MONTRÉAL — Leslie Woodlock se souvient très bien du jour où ses parents l’ont emmené voir le médecin pour obtenir un diagnostic. Il avait 11 ou 12 ans, il avait des tics, des T.O.C. et une façon de répondre plutôt particulière.
«Ça n’a pas pris deux secondes et quart dans le bureau du médecin. Il a dit, votre fils a le syndrome de Tourette», raconte-t-il.
Dès le départ, on lui prescrit de la médication. Comme son syndrome entraîne toutes sortes de symptômes dont un trouble d’hyperactivité, de l’anxiété, un trouble obsessif compulsif, on lui ajoute d’autres prescriptions.
Ces médicaments causant des interactions entre eux et des effets secondaires, le jeune garçon qu’il était vit difficilement son adolescence. «J’avais des problèmes de vision, des problèmes de poids, c’était difficile. Tu te stigmatises toi-même», se rappelle celui qui commence à peine à accepter son syndrome à l’âge adulte.
Jamais on n’a offert à Leslie Woodlock de soutien psychologique pour lui expliquer les effets de son syndrome ou lui apprendre à vivre avec cette différence.
«Je me souviens qu’on m’a fait sortir du bureau du médecin, mes parents ont pleuré un bon coup, et puis c’était tout», raconte le jeune homme qui a plus tard dévié vers la consommation de drogue et s’est retrouvé à la rue.
Aujourd’hui, il poursuit des études en éducation spécialisée et milite au sein du Mouvement jeunes et santé mentale. Des cas comme le sien, le Québec en compte des milliers selon les 250 organisations et 1000 personnes qui ont signé une déclaration commune pour réclamer un débat public sur la «médicalisation à outrance» des jeunes aux prises avec des problèmes sociaux.
En conférence de presse à Montréal, dimanche matin, le mouvement a demandé aux partis politiques en campagne électorale de s’engager à mettre sur pied une commission parlementaire sur la médicalisation des problèmes sociaux des jeunes.
Selon la porte-parole du mouvement, Anne-Marie Boucher, les quatre principaux partis politiques du Québec ont été interpellés, mais aucun n’a voulu s’engager sur la création d’une commission parlementaire.
D’après Mme Boucher, de nombreux chercheurs s’inquiètent de la croissance des diagnostics psychiatriques et de la hausse de l’usage de la médication chez les jeunes, surtout qu’on ne connaît pas tous les effets des psychotropes sur les jeunes cerveaux.
Le mouvement dénonce une dérive favorisée par le manque de ressources dans le milieu scolaire, notamment, où l’on pousse les parents à obtenir un diagnostic et à médicamenter leur enfant.

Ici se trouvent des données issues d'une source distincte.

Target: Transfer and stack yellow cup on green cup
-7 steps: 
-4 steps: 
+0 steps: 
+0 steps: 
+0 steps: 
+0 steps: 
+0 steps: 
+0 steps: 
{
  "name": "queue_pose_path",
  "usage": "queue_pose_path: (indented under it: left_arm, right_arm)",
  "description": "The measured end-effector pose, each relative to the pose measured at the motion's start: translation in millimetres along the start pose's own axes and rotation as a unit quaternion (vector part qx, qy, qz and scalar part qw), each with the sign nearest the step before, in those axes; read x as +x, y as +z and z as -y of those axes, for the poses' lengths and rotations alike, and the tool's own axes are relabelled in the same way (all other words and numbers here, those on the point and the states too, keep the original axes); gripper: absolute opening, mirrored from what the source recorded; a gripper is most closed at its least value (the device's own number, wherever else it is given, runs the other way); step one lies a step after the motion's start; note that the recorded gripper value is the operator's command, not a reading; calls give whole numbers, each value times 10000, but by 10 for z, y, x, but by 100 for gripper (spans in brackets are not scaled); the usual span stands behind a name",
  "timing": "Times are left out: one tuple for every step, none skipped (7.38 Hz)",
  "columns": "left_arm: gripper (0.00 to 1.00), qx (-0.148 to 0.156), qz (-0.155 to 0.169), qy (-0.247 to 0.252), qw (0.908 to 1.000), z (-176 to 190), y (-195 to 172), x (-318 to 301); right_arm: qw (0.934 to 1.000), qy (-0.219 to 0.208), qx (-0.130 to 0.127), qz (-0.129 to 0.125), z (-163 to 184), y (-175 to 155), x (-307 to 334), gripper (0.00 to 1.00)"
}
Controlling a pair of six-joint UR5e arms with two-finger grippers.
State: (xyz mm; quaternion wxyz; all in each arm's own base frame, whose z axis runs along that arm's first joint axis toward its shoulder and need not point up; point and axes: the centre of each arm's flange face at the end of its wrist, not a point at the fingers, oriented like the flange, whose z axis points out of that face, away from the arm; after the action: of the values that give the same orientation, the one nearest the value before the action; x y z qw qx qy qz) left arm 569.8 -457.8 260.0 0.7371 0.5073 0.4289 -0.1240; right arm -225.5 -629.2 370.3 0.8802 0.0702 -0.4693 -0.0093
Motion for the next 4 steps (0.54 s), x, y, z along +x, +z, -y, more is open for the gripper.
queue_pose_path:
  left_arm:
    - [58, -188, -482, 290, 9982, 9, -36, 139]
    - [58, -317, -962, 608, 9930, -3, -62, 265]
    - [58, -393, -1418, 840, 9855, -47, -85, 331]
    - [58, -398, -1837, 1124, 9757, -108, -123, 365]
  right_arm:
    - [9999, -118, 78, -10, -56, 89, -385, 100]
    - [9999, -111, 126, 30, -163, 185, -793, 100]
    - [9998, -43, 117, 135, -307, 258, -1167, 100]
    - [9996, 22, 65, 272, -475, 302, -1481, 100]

Une pilule contre les problèmes sociaux
Le mouvement a tenu une large consultation auprès des jeunes, en 2016, qui a permis de constater que les diagnostics tombent trop rapidement et que la médication est la seule solution proposée.
De manière générale, les jeunes sont mal informés sur la médication qu’ils consomment, leurs interactions avec d’autres drogues ou substances et les effets secondaires. Ils sont aussi mal informés de leurs droits concernant les soins de santé.
«Il y a une tendance croissante à médicaliser, à appréhender de façon médicale des difficultés qui ne sont pas d’ordre médical. On peut penser à la pauvreté, à l’exclusion, à des problématiques familiales, à des difficultés émotives», énumère Anne-Marie Boucher.
«Il y a une tendance à donner une pilule parce qu’on manque de ressources de soutien», ajoute celle qui est aussi responsable des communications du Regroupement des ressources alternatives en santé mentale du Québec.
Présidente de l’Ordre des travailleurs sociaux et des thérapeutes conjugaux et familiaux du Québec, Guylaine Ouimette abonde dans le même sens. Pour l’ordre, il est primordial d’intervenir sur les déterminants sociaux d’abord, c’est-à-dire la pauvreté, le logement, la scolarité, l’enfance, etc.
«À ce jour, il n’y a aucun médicament capable d’agir sur les déterminants sociaux», ironise-t-elle.
Questions sans réponse
Tout en dénonçant la situation actuelle, le mouvement ne prétend pas détenir la solution, mais il souhaite initier la réflexion.
«On a une longue liste de questions et on ne peut pas y répondre seuls. On a besoin d’un débat public. Permettez aux Québécois d’aborder cette question-là dans la lumière», réclame Anne-Marie Boucher.